Mistakes in the cell’s recipe are called mutations. A disruption in the normal cell cycle (cell growth, division, and death) can turn healthy cells into precancerous cells, which sometimes multiply and evolve into cancer cells. Cancer cells are rogue cells growing out of control.

 All cancers begin with a mistake in the recipe when one or more genes in a cell become mutated.

Your cancer is unique. No one’s cancer is exactly alike. (Even if two people both have lung cancer.) 

3. Don’t Face Your Cancer Diagnosis Alone 

Another thing to avoid after a cancer diagnosis is isolationism. Now is not the time for multi-tasking. 

A cancer diagnosis comes with a wide variety of physical, emotional, and logistical challenges. Even the most self-sufficient individual can quickly become overwhelmed. This is not the time to try to do it all yourself. 

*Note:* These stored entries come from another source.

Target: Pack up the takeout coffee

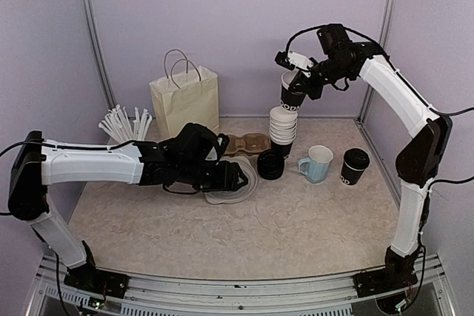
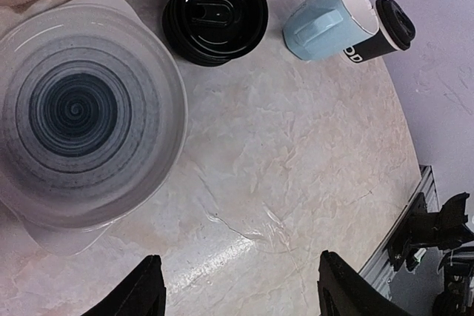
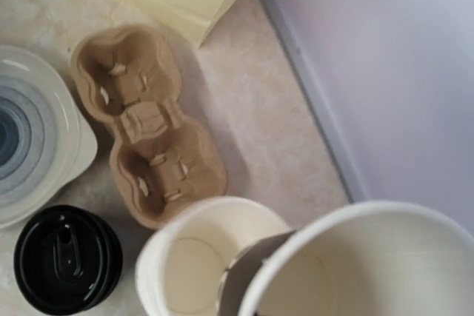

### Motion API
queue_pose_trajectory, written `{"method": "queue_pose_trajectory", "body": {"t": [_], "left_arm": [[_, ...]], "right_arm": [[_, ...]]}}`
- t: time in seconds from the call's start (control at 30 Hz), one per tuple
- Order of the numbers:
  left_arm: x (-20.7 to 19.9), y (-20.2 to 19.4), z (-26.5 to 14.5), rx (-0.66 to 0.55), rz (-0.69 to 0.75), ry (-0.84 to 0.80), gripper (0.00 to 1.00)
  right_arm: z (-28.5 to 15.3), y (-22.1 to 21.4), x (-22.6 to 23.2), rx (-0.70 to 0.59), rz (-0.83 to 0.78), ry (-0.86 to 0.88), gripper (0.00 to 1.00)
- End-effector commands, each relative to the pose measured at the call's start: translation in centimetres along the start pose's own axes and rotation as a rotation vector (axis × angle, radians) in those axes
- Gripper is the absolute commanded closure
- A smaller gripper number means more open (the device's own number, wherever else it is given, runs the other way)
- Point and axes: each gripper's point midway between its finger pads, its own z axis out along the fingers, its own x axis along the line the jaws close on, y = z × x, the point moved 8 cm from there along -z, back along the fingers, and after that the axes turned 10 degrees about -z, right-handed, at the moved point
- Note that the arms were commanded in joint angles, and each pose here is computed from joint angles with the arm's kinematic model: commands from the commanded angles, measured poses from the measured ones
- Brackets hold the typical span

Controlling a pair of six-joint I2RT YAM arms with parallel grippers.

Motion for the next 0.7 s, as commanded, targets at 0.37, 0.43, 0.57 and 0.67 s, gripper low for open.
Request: {"method": "queue_pose_trajectory", "body": {"t": [0.37, 0.43, 0.57, 0.67], "left_arm": [[1.4, 6.3, -2.8, -0.163, 0.069, 0.138, 0.32], [1.7, 7.0, -3.2, -0.176, 0.062, 0.144, 0.32], [1.9, 7.9, -3.8, -0.200, 0.064, 0.163, 0.32], [2.1, 8.2, -3.8, -0.206, 0.056, 0.169, 0.32]], "right_arm": [[-9.9, 3.6, 8.8, -0.353, -0.158, 0.201, 1.00], [-9.1, 3.1, 12.6, -0.362, -0.194, 0.278, 1.00], [-6.9, 2.2, 19.2, -0.331, -0.245, 0.425, 1.00], [-5.2, 2.2, 22.3, -0.310, -0.262, 0.496, 1.00]]}}
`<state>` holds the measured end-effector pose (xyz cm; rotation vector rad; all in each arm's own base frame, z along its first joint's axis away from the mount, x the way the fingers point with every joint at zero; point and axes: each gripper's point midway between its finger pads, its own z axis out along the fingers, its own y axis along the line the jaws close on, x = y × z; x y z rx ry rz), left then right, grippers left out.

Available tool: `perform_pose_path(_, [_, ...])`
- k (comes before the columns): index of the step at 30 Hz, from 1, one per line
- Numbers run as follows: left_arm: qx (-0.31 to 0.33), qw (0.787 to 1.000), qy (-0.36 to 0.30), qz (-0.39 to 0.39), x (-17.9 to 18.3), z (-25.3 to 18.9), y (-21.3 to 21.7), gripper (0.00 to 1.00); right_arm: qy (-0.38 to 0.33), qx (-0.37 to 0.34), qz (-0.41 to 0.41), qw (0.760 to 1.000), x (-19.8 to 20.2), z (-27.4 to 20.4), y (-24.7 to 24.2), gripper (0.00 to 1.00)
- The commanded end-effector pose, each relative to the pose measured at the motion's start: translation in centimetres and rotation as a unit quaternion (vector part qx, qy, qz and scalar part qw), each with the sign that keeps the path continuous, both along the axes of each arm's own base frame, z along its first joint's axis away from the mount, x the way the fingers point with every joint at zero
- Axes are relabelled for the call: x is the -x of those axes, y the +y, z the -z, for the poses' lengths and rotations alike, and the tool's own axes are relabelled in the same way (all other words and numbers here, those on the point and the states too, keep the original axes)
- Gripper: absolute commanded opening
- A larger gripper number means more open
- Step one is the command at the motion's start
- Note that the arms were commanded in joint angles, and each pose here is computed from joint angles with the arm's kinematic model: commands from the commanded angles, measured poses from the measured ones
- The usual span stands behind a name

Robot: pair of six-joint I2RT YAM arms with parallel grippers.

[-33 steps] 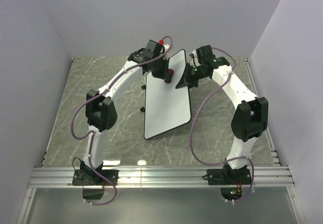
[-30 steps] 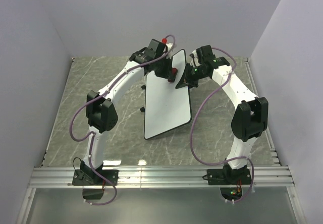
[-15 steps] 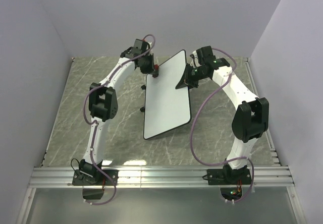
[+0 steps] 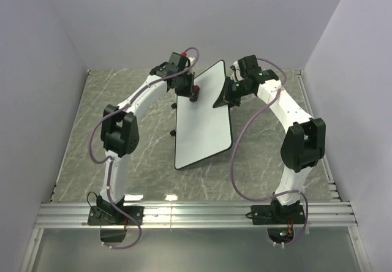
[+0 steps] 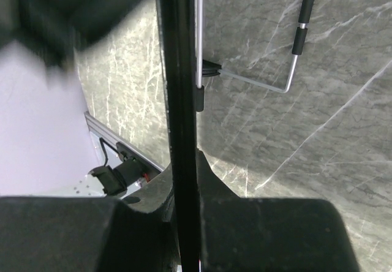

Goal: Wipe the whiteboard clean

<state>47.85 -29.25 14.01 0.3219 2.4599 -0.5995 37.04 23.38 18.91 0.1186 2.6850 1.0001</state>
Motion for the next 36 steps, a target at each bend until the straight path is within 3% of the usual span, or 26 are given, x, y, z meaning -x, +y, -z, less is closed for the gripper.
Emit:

Research and coordination of care are time-consuming, and they compound the existing stress and anxieties brought on by cancer. If this seems overwhelming to you, there is help. There are national and local resources available to help you meet your specific challenges in the following areas: 

  • General Information. Ask your physician for vetted sources of information about your diagnosis.
  • Emotional Support. It is not a sign of weakness to seek the support of patient support groups, individual counseling, or peer-to-peer support. Such resources can assist you in managing the loneliness, fear, or anxiety that often accompanies cancer.
  • Financial Assistance. When facing a cancer diagnosis, money may be the last thing on your mind. However, a 2011 study by Duke University showed the average cancer patient in the U.S. pays over $8,500 a year in out-of-pocket medical expenses (not covered by insurance). Cancer is an expensive illness, even with insurance. There are resources out there to assist you in managing the cost of cancer.
  • Home Care. There is a wide range of health and social services that can be administered in the home.  Engaging the expertise of someone with insights into the various options is very helpful in navigating the options best suited for you.

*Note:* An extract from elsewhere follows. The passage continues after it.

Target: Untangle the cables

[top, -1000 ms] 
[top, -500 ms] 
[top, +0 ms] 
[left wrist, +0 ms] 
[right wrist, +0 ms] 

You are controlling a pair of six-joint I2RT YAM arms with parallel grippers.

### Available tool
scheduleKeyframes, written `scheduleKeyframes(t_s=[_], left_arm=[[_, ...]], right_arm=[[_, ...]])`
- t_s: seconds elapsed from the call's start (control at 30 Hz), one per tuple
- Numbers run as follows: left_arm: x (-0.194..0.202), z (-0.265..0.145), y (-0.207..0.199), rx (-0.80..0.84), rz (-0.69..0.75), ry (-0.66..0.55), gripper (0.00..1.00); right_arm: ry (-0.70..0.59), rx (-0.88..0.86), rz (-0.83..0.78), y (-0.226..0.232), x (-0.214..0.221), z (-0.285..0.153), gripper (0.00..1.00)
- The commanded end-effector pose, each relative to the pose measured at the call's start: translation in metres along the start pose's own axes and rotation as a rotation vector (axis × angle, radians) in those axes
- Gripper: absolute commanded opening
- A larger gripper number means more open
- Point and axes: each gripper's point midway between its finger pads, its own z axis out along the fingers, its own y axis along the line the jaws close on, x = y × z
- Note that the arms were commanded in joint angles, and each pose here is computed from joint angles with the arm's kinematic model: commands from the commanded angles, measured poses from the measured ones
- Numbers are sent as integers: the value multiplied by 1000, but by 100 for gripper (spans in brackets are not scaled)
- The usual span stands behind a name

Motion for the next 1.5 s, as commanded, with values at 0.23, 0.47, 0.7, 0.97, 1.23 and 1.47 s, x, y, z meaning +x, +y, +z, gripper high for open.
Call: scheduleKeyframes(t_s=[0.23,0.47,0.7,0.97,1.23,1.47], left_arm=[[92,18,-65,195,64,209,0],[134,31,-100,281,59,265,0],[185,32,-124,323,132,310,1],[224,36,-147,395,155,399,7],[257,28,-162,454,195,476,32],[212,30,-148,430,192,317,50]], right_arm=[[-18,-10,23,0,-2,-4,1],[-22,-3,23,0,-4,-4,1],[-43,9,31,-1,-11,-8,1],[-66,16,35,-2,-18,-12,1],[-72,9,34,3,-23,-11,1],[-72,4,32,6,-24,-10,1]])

4. Don’t Agree To Things That You Don’t Understand

Your initial appointment with your specialists will be the most amount of time you will have with them throughout your treatment. 

After your initial visit, the average amount of time your physician spends face-to-face with you will be 8 minutes. (Yes, this is about the same amount of time it takes to grab a latte or order something on Amazon.)  

So how do you ensure these precious moments with your doctor will be used wisely?  Here are some tips for maximizing your time with your doctor:

  • Before you go. Gather the questions you will need to have the answers to make a confident decision. Prioritize your decision-making in order of importance. Identify someone to go with you as a second set of eyes/ears. Determine what you want to get out of the appointment. What is your objective? 
  • During your appointment. Ask questions for clarity when things are not clear. Take notes or record the consultation to refer to later. Make sure to recap what you heard the doctor say and the next steps you are to take. Do not leave until you understand your diagnosis, what your options are, and what treatment entails. Continue to ask the clinician to explain in terms you understand until you have a clear picture of what is being presented to you. If you require additional tests, consults, or second opinions, ask if the office will assist you in scheduling those appointments. Remember that you do not have to continue your care with the “referral” that was given to you upon diagnosis. Most insurances will cover the cost of a “second opinion.” 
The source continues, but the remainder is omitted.